Example number twelve zillion: I just drove five minutes to the Guatemalan deli for soup. Halfway there, I realized I'd gone out without my preciousssssssss. No iPhone. Well, no biggie. It's just soup! Back in a minute!
The deli was playing the coolest Mexican banda I'd ever heard (I'm a superfan of the genre). And the Guatemalans - who know nothing about Mexico, and for whom the source of the omnipresent music is as mysterious as water or electricity - couldn't help me.
My hand kept reaching into my empty pocket, but the band would remain forever unknown to me. This shocks me, as a modern human entitled to know stuff. I couldn't even jot down a to-do note to try to figure it out!
And there you have it. The central (and almost entirely unrecognized) dilemma of our era. A luxury soon becomes a necessity.

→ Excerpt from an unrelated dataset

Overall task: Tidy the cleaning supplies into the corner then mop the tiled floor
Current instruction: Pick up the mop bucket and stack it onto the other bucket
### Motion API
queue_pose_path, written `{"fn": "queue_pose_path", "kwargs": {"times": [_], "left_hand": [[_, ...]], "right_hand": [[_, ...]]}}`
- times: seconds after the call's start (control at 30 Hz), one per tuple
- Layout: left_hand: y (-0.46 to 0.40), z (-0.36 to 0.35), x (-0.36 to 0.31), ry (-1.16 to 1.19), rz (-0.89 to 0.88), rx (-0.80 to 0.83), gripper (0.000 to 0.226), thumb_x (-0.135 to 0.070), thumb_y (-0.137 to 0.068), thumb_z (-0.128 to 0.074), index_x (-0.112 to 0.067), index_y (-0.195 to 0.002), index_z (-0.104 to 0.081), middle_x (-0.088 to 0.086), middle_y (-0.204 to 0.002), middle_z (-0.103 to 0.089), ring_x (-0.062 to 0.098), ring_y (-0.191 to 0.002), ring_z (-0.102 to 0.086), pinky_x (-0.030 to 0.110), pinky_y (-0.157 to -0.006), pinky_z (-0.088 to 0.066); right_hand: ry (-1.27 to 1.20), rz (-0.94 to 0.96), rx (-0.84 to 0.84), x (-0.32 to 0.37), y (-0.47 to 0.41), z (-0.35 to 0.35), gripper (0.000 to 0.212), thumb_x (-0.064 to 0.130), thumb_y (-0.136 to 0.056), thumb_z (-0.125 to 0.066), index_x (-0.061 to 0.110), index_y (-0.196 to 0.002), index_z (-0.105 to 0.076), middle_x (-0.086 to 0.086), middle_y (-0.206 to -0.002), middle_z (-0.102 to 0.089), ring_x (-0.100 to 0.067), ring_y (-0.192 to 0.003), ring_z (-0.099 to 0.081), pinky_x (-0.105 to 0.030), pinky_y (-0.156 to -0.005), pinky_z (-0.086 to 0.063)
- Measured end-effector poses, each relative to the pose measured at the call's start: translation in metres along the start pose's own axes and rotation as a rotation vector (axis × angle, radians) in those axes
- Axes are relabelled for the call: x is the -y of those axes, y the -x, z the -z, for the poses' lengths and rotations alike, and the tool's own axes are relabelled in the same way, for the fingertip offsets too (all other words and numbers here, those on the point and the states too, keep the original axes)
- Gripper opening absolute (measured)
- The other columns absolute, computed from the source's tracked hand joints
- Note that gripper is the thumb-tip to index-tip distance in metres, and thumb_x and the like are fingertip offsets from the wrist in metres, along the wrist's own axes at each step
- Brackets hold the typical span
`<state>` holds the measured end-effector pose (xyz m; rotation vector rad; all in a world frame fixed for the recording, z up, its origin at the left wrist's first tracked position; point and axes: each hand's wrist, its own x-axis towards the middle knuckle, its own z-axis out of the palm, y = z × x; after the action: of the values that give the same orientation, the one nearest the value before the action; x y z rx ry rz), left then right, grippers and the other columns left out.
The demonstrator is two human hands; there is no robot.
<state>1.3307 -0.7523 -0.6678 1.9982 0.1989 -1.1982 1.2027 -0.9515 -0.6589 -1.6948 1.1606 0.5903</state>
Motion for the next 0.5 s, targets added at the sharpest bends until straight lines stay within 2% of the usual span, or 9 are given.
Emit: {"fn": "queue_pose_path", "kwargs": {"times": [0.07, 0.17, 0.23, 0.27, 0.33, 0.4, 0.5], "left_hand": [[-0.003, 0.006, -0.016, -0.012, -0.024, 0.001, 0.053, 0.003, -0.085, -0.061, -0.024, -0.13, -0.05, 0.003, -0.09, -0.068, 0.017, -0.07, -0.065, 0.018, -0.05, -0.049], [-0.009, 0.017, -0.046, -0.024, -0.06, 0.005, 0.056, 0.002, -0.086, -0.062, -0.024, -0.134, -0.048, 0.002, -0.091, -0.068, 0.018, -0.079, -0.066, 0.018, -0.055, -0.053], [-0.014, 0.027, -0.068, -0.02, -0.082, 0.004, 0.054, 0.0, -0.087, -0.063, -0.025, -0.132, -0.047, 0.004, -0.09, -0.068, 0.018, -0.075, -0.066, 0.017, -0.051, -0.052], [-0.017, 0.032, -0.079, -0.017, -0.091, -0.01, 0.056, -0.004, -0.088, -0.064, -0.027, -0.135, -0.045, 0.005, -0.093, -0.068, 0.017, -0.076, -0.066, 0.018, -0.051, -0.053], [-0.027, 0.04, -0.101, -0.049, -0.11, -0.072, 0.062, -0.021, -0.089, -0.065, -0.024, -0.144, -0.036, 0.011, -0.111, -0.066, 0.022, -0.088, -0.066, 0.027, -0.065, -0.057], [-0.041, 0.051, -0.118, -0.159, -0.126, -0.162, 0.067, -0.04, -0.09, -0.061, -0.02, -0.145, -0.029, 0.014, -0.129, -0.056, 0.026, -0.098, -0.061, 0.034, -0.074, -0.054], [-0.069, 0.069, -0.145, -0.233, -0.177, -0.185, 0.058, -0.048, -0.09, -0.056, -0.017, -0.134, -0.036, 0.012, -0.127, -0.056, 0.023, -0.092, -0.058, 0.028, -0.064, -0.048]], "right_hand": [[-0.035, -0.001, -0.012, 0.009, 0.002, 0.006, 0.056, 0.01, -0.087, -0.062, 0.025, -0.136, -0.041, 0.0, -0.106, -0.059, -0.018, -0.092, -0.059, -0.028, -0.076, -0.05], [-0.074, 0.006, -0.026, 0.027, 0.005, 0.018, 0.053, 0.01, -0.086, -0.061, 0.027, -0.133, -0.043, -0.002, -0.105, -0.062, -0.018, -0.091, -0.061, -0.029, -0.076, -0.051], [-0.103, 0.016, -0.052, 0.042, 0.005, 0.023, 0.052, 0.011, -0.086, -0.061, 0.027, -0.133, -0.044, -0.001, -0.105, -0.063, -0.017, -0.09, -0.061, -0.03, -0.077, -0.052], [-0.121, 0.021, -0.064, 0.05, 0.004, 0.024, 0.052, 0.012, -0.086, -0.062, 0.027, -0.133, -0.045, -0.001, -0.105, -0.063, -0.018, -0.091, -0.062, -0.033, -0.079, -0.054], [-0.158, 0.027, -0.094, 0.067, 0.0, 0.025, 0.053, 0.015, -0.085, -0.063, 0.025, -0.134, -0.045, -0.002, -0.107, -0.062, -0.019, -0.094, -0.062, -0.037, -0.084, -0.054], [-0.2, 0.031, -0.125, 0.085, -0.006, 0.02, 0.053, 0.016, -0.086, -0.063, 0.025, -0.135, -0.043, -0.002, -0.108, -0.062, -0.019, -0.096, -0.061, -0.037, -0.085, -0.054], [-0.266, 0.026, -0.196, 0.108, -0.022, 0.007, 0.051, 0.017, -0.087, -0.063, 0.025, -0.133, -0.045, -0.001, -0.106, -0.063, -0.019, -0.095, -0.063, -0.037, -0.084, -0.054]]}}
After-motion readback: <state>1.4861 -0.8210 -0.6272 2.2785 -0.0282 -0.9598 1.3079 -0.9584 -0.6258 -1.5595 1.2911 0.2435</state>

Here we all are, ensconced in unimaginable safety, comfort and freedom, enjoying such vast discretionary wealth that among our gravest problems - even among our "poor" - are the overabundance of food and of personal possessions. Yet we sulk and complain far more than our forebears.
Those ancestors worked and sacrificed to elevate us to this position of heady delight, but the joke's on them: we fuckin hate it. Because the more delightful it gets, the more delight we feel entitled to, and the more irritated we are by petty irritations. We are princesses constantly scanning for smaller and smaller mattress peas.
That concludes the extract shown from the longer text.